Surficial aquifer geothermal energy involves the thermal exploitation of aquifers located at depths of up to a hundred meters. At these depths, the average temperature of the water remains around ten degrees Celsius, so the heat extracted needs to be raised in order to be used, hence the use of heat pumps (PAC). The term "surface aquifer geothermal energy" is more commonly used to describe the groundwater heat pump sector. Groundwater heat pumps can be used to cover heating, cooling and/or domestic hot water needs. All sectors of application are concerned, from individual housing to industry. Given the cost of the underground structures to be built and installed (production borehole(s), discharge borehole(s), pumping equipment), this technique is best suited to large buildings (from 5,000 to 25,000 m 2 , or even more) requiring both cooling and heating, either alternately (summer – winter) or simultaneously. It is therefore mainly intended for large and medium-sized commercial buildings (office buildings, healthcare facilities, hotels, large retail outlets).

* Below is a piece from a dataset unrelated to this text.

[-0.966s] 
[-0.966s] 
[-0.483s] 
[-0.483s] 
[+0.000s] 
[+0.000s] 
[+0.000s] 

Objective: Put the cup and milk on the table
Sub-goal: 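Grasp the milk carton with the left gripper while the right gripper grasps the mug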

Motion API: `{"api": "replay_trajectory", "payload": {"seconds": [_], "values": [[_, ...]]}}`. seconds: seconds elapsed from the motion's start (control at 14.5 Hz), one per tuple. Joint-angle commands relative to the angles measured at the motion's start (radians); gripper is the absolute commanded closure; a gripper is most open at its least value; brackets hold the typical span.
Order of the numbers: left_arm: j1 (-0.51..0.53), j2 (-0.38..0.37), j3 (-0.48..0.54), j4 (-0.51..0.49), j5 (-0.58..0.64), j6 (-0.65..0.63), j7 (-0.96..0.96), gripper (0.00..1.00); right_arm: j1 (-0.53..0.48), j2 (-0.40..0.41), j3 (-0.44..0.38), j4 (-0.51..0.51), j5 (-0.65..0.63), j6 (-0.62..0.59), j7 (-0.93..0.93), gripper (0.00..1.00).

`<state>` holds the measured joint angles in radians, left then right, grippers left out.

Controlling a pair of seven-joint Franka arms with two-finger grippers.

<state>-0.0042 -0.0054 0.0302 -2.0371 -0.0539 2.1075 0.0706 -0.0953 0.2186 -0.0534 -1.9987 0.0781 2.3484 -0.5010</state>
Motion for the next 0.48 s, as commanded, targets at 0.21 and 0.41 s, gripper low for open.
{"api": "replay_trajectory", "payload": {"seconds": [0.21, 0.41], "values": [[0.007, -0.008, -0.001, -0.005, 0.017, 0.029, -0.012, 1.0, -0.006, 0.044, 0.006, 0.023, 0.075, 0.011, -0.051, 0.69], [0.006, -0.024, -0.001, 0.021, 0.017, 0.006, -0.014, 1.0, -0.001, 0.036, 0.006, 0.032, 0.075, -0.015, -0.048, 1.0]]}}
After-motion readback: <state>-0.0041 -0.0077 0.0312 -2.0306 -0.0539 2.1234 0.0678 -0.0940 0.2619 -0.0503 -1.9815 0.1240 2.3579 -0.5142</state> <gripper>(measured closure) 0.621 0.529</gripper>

Storing thermal energy underground means taking advantage of the properties of geological formations to store energy that is available and surplus to requirements at a given moment – i.e. without immediate use – and to exploit it at a later date during periods of demand. One example is a household waste incineration plant connected to a heating network serving buildings. In summer, the heat produced is not used because there is no demand for it. Injected and stored underground, this heat can be used later in the year during the heating season, thus limiting the need for fossil fuel-based back-up energy. The most common application for underground thermal storage is for heating buildings, but there are other applications too, such as heating vegetable or horticultural greenhouses. In the 1980s, a number of interesting research projects and experiments were carried out, notably in France. But it is mainly in countries such as Switzerland, the Netherlands, Sweden and Germany that work has continued since then. Today, there is a wealth of promising feedback. The lessons learnt should facilitate wider dissemination of the techniques implemented, which fit in well with a more global approach to reducing energy needs, limiting the use of fossil fuels and making the most of renewable or by-product energies, and thus reducing greenhouse gas emissions.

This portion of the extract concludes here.